• _Dataset entries_:
┄┄┄┄┄┄┄┄┄┄┄┄┄┄┄┄┄┄┄┄

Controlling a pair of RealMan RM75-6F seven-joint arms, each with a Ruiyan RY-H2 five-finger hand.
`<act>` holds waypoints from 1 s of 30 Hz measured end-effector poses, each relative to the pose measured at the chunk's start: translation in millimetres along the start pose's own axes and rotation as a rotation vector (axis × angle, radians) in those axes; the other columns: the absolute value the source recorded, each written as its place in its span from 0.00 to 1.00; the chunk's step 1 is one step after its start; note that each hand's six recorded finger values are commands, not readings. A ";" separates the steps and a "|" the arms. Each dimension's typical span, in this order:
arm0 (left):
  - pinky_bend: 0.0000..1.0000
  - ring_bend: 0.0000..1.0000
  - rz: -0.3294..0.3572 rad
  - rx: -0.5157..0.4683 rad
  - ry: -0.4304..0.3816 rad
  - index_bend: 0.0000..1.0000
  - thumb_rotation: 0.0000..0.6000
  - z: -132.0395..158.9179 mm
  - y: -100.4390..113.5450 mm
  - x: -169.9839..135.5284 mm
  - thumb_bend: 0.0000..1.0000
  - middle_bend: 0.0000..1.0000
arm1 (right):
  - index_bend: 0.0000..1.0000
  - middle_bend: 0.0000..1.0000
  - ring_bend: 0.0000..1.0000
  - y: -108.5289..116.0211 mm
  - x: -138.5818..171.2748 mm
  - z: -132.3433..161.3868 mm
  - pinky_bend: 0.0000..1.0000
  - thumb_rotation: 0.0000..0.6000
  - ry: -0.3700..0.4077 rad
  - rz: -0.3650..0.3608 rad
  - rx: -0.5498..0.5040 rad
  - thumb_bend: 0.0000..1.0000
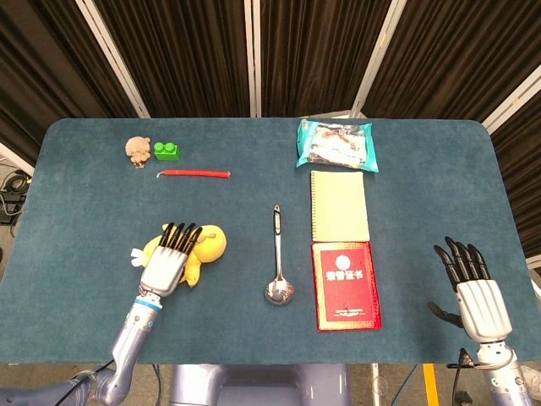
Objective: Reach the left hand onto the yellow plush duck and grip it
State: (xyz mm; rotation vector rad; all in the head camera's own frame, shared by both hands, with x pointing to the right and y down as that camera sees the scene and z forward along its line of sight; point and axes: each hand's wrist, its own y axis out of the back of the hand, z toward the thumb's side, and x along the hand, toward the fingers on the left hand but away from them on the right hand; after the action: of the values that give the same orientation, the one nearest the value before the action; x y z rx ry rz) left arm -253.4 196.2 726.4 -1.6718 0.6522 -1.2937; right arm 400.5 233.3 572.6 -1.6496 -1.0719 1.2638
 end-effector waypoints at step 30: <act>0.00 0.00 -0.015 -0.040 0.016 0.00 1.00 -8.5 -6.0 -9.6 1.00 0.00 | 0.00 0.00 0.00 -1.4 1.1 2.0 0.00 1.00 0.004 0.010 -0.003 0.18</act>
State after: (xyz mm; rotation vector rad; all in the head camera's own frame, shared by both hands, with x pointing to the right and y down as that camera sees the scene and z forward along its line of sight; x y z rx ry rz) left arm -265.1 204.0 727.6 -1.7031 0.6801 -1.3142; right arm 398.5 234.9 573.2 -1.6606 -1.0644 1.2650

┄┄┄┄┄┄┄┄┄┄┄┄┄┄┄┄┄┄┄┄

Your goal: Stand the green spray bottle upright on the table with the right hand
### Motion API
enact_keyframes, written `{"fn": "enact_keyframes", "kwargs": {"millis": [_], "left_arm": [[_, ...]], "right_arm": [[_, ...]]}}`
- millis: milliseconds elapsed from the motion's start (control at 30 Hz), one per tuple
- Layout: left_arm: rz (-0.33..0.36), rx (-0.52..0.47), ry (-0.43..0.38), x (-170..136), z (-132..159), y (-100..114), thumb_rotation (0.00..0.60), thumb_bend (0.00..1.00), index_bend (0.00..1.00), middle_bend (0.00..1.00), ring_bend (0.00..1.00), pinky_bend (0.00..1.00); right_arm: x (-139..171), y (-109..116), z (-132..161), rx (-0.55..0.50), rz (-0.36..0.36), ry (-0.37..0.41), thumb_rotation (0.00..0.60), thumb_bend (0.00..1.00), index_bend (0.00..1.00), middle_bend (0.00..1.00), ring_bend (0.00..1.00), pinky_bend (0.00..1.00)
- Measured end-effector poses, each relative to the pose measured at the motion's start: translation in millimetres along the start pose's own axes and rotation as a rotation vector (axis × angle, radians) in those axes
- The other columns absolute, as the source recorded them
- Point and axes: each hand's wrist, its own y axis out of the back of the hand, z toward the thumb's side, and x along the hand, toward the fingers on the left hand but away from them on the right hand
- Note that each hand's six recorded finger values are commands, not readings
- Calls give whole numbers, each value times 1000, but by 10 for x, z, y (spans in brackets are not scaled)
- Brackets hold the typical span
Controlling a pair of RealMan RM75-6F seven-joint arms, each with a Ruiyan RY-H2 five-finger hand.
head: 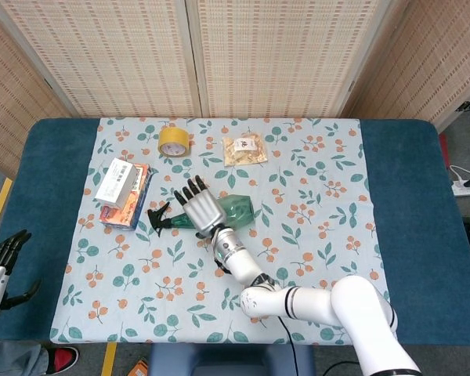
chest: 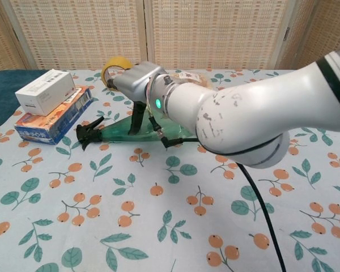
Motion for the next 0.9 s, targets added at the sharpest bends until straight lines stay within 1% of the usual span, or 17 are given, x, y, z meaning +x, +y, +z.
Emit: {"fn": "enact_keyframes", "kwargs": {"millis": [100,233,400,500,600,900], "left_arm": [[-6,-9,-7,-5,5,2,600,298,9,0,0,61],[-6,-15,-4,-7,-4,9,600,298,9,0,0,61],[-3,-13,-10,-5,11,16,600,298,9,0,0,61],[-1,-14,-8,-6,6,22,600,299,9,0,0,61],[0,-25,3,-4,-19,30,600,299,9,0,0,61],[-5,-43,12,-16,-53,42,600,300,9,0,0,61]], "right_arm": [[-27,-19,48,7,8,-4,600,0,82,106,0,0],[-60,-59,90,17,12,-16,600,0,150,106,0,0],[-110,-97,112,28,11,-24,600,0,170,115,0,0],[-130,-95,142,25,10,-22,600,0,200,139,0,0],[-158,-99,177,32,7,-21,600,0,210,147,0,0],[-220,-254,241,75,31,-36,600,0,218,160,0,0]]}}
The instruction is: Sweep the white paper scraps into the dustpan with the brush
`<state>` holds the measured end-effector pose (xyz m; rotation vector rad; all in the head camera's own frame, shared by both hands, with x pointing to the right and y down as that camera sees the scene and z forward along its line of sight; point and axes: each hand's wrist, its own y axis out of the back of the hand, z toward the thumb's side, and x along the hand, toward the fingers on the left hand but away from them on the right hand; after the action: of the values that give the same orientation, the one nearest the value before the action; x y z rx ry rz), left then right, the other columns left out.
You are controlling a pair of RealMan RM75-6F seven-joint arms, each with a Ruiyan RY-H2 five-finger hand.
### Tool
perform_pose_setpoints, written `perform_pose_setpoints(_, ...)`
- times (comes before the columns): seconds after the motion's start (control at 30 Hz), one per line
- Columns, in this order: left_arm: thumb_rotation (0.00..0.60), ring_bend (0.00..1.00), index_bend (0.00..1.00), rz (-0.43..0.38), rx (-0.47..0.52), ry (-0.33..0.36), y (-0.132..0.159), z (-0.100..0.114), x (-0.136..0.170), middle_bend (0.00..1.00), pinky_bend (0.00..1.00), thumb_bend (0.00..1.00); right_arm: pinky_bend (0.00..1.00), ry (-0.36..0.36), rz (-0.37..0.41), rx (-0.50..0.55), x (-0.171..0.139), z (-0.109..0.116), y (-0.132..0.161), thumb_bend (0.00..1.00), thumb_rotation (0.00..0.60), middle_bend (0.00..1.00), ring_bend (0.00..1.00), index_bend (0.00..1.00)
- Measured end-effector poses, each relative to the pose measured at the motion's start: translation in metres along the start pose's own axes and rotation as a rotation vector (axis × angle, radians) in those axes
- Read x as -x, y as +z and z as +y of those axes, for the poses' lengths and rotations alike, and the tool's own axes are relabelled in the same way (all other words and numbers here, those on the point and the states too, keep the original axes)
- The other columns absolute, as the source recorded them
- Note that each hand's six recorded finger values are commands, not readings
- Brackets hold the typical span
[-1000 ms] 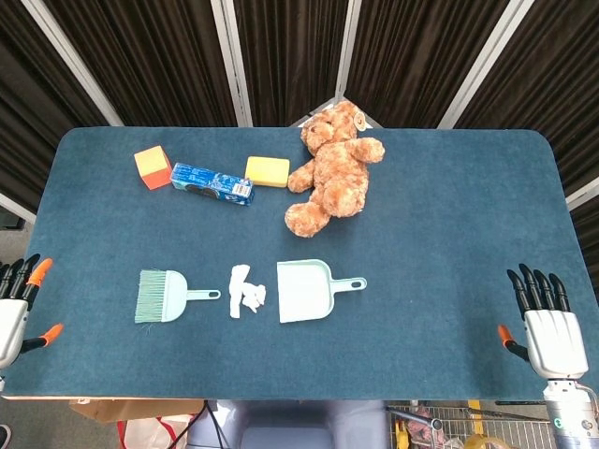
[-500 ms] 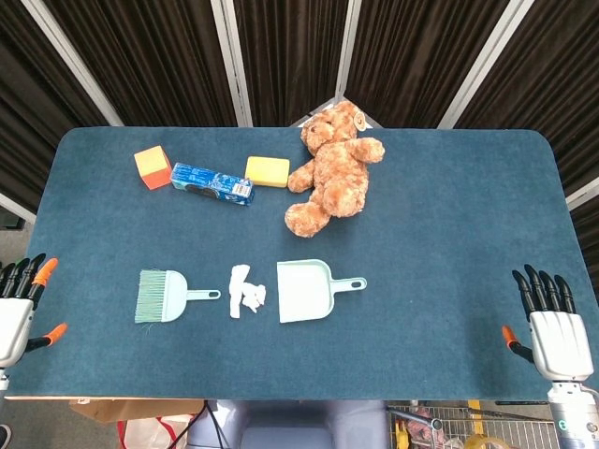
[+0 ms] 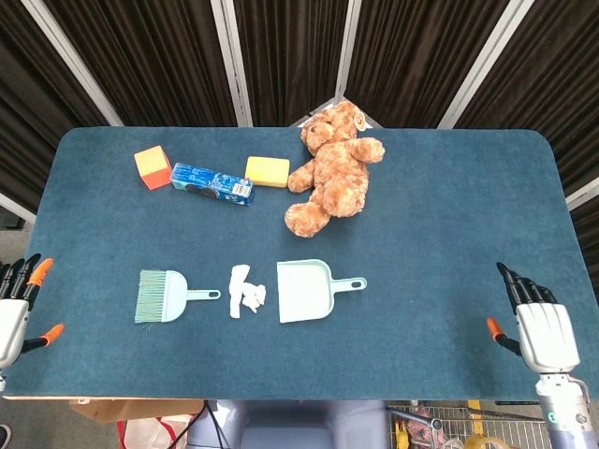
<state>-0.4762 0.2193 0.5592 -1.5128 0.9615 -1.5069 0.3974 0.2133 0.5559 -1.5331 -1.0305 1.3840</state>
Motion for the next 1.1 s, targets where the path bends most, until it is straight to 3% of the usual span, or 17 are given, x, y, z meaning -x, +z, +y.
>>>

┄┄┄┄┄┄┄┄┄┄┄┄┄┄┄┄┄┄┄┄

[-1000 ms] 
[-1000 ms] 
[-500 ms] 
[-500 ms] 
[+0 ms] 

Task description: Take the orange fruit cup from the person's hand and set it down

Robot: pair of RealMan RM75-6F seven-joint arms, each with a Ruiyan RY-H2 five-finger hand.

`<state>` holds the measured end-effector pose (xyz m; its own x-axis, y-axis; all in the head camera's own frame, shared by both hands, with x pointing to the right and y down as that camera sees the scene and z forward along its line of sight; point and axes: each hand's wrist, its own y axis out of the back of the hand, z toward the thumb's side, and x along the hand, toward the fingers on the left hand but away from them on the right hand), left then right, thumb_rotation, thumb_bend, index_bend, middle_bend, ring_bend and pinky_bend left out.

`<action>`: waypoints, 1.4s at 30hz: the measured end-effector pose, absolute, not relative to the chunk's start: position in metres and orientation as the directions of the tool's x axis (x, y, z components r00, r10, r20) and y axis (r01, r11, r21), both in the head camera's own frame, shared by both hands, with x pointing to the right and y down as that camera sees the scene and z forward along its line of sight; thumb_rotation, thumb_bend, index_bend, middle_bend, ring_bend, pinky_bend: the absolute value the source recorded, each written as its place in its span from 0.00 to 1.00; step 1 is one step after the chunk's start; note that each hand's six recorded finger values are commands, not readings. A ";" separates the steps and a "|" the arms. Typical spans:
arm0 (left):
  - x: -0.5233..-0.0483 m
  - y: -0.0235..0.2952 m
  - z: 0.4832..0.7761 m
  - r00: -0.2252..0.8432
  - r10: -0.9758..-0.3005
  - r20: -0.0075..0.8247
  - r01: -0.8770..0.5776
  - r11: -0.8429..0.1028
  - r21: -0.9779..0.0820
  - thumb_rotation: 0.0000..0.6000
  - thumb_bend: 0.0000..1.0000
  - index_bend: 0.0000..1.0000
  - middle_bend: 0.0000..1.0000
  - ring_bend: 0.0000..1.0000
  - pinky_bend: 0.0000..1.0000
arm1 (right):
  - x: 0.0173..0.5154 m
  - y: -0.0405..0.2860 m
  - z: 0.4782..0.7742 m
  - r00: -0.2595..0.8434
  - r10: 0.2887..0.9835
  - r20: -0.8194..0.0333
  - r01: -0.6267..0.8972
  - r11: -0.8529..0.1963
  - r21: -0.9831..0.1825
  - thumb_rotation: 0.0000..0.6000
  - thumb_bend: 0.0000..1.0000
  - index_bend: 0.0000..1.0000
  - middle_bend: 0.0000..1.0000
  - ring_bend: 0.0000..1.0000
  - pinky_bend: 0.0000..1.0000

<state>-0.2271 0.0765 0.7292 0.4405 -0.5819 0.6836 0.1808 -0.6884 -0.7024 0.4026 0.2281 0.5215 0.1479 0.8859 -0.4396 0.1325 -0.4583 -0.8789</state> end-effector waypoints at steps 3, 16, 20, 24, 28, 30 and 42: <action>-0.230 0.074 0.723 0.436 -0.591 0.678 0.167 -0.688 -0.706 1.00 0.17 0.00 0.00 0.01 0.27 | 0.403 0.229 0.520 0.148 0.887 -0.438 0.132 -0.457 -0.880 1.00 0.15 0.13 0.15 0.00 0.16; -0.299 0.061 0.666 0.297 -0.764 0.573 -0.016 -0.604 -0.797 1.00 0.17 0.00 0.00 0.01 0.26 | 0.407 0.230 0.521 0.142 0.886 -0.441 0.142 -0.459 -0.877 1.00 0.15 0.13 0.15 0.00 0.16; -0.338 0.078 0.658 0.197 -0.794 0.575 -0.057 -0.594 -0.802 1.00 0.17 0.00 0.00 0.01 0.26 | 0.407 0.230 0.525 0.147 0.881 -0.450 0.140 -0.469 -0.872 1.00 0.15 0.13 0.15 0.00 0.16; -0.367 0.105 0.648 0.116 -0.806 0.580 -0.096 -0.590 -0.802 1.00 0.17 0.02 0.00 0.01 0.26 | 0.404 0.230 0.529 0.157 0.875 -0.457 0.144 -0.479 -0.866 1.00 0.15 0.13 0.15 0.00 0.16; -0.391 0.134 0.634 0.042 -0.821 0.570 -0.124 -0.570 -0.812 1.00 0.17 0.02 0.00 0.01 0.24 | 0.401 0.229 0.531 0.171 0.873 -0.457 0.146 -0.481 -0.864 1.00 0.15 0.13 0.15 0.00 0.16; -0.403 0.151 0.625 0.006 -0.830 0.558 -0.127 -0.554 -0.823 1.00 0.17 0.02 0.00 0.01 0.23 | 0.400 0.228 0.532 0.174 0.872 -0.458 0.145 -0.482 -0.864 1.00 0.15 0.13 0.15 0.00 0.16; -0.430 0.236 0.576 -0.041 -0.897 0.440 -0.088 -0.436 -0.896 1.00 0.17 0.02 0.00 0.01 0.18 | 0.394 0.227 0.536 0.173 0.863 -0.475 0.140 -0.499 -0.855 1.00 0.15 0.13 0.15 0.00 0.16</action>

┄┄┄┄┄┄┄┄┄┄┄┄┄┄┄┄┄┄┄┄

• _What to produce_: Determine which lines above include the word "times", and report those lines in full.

• _Completed exercise_:
- Calls give whole numbers, each value times 1000, but by 10 for x, z, y (spans in brackets are not scaled)
- times (comes before the columns): seconds after the motion's start (control at 30 Hz), one per line

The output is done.